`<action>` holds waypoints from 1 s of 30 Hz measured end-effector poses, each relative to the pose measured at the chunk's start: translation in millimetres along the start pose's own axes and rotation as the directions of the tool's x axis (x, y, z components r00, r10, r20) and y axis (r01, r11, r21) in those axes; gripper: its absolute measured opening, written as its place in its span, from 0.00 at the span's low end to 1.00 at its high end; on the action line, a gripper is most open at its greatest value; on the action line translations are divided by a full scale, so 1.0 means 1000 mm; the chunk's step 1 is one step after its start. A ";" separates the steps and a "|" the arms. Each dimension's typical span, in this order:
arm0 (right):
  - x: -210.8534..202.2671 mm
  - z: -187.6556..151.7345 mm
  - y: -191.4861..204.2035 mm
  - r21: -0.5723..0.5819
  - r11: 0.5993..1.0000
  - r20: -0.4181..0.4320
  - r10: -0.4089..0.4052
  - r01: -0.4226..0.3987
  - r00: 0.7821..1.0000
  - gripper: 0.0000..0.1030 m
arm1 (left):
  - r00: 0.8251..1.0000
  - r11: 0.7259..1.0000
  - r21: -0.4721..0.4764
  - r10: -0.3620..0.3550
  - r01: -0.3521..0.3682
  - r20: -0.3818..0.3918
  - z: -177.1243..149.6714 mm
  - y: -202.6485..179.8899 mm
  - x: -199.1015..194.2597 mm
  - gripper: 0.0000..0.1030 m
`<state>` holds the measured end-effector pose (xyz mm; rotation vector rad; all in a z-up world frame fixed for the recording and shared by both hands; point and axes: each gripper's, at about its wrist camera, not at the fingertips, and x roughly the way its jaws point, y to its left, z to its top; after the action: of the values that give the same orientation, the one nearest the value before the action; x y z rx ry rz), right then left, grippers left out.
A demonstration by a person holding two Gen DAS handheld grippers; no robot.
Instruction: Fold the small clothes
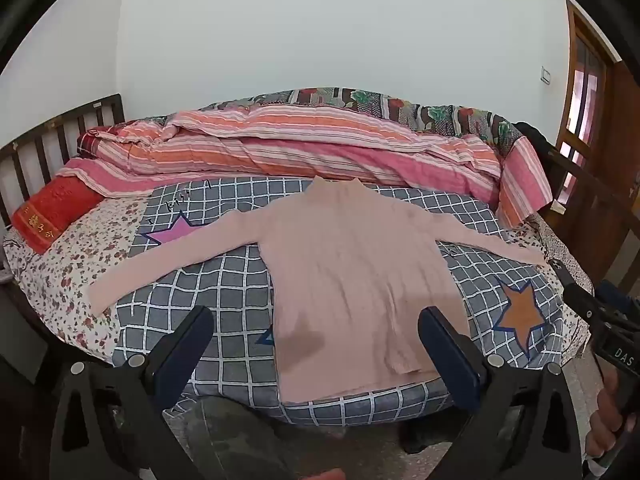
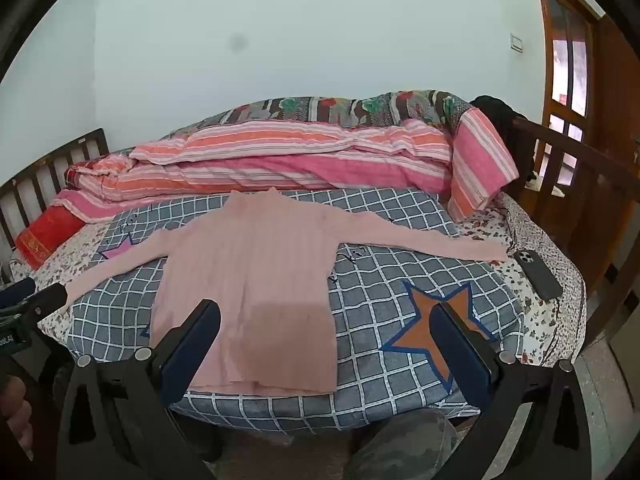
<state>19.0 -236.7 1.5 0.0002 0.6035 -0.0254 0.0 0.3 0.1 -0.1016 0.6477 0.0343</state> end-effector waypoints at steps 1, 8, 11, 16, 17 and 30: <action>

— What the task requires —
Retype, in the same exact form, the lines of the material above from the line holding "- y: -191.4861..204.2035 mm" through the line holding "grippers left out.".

— Exercise solution —
  - y: -191.4861..204.2035 mm
  - r21: -0.5723..0.5819
  - r11: 0.5993..1.0000
  - r20: -0.4181..0.4320
  - r10: -0.4089..0.4052
  - r01: -0.4226..0.3987
  - r00: 0.7821..1.0000
  - gripper: 0.0000..0.1030 m
arm1 (left):
  - r00: 0.8251..1.0000
  - r11: 0.7259..1.0000
  - r21: -0.4721..0.4764
  - r10: -0.3620..0.3550
  - r01: -0.3521..0.3682
  - r20: -0.3818..0.3918
  - z: -177.1243..149.6714 mm
  - y: -202.6485..179.8899 mm
  - x: -199.1015..194.2597 mm
  - gripper: 0.0000..0.1030 m
`<state>` holds the measured end-effector pose (xyz mm; rotation vector rad; all in a z-up world frame fixed for the recording and shared by both hands; point and axes: each gripper's, at about its wrist camera, not at the fingertips, and x roughly the way its jaws point, y to its left, z to its top; after the action: of the values that give the same orientation, the one nearest the value before the action; x y z rx ry rz), right then left, grippers left out.

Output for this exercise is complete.